▶ Your assignment:
Starting with the line that has "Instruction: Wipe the" in the records below and ending with the line that has "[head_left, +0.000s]", output those lines exactly and nothing more; omit the pictures.

(Data items)
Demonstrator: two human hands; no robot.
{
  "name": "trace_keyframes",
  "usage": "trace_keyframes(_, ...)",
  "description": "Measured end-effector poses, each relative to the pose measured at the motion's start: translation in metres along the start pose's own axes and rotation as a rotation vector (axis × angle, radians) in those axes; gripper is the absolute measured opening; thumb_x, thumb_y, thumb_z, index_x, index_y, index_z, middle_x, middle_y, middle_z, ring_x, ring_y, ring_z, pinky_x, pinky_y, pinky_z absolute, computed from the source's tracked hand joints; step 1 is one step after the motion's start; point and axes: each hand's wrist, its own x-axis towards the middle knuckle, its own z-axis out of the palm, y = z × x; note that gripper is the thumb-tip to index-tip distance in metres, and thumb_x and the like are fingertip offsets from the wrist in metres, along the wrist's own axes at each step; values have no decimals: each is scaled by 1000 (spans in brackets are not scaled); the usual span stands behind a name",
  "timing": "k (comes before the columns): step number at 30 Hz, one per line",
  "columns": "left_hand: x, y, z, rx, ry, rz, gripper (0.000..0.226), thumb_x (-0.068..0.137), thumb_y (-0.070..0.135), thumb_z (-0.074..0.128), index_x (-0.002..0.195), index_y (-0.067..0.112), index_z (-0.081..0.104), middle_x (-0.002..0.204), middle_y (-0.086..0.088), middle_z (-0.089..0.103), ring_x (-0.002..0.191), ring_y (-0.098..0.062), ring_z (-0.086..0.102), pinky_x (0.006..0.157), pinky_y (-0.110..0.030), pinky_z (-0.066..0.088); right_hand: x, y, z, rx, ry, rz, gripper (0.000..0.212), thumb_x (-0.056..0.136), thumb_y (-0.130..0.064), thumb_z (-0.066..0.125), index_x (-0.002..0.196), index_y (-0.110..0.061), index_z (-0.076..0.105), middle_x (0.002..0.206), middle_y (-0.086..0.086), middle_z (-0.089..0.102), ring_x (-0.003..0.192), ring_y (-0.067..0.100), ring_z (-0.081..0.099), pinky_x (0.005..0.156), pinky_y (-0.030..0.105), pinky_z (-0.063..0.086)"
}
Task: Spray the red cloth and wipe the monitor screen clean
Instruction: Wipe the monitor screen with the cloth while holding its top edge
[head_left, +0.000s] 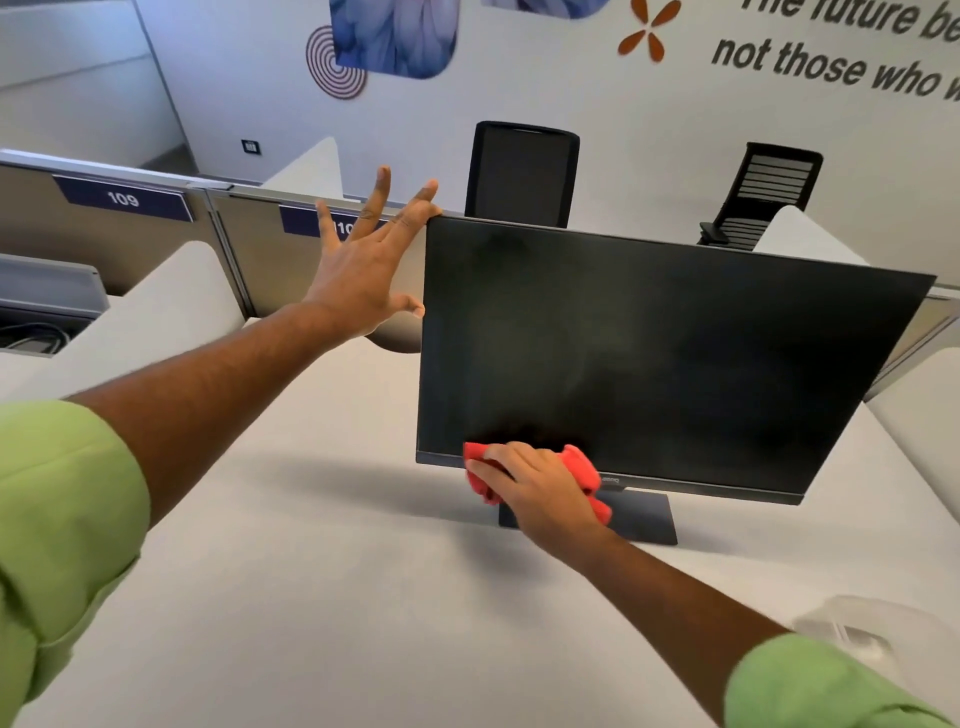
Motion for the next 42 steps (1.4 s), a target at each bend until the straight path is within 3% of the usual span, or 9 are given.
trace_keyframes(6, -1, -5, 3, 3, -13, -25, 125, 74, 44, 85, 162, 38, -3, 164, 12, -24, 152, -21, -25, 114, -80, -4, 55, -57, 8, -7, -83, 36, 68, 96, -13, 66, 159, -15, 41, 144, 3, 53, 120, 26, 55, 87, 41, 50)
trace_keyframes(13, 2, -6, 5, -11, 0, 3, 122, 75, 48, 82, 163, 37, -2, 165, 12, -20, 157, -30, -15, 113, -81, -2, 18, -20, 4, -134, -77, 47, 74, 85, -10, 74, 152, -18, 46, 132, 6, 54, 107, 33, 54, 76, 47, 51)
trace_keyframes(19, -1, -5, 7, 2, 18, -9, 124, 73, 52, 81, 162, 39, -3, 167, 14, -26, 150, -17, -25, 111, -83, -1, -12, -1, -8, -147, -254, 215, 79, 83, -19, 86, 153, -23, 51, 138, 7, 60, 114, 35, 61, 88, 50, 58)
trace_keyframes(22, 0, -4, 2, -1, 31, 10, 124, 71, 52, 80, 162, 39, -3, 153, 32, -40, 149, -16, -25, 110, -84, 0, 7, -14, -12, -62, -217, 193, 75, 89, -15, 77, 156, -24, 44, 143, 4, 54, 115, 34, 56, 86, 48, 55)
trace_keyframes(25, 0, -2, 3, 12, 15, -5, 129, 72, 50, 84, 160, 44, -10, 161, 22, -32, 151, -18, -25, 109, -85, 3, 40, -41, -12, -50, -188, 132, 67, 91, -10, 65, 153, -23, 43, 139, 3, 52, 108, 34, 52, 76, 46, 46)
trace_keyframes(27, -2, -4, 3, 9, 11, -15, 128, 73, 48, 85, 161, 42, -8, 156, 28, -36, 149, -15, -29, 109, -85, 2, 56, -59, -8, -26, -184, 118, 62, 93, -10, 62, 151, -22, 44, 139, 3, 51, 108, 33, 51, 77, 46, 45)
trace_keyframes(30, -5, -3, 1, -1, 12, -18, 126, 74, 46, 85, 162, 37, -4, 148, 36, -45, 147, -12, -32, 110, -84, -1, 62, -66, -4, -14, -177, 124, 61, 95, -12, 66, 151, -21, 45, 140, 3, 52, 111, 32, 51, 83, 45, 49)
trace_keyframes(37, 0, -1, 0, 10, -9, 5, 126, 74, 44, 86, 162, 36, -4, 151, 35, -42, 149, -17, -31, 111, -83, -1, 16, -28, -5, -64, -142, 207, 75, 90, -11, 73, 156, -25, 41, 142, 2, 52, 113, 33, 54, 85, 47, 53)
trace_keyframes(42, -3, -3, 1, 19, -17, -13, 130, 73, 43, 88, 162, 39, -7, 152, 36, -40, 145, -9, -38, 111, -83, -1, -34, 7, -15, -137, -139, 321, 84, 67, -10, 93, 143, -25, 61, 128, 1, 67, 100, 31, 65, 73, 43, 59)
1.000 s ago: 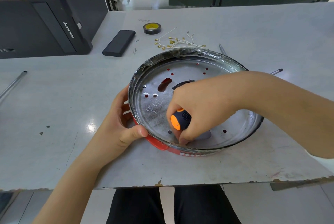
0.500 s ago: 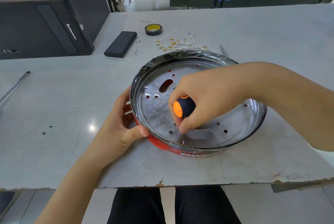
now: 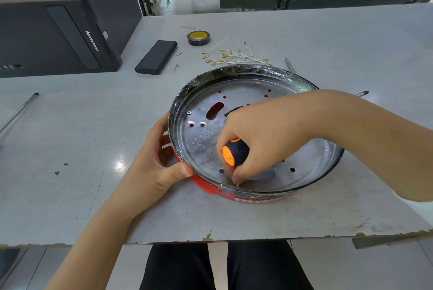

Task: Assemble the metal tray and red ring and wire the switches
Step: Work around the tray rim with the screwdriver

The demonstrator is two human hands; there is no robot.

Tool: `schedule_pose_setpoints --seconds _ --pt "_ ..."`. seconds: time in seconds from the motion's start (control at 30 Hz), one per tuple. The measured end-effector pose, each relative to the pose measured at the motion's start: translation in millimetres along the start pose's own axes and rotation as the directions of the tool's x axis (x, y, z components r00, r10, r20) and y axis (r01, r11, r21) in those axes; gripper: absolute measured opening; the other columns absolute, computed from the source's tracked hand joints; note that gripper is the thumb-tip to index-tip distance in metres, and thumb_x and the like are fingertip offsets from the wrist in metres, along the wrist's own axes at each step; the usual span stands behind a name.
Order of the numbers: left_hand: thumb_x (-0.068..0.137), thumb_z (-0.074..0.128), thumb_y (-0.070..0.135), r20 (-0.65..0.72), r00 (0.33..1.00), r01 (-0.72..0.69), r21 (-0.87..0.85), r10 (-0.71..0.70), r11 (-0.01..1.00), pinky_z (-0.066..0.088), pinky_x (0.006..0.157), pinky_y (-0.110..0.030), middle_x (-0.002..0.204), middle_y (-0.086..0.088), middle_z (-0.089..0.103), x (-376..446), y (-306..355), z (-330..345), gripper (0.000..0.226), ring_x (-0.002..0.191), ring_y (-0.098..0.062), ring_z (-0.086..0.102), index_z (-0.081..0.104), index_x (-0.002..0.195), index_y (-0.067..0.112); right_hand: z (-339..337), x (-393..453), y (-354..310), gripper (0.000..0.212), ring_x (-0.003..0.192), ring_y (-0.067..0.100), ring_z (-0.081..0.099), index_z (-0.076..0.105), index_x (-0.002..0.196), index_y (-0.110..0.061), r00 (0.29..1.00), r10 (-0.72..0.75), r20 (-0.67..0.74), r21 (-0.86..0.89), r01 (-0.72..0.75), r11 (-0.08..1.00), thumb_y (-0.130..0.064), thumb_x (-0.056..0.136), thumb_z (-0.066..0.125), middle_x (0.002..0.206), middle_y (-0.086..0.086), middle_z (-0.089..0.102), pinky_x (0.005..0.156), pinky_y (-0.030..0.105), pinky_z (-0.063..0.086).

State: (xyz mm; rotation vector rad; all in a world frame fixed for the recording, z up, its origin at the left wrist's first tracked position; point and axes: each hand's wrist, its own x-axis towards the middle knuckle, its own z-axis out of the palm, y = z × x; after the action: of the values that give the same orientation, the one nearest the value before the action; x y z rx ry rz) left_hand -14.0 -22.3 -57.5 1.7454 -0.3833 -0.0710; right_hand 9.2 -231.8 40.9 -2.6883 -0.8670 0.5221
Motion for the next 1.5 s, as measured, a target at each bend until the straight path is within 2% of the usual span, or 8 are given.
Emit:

▶ Task answer:
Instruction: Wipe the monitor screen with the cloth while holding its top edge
[head_left, +0.000s] 

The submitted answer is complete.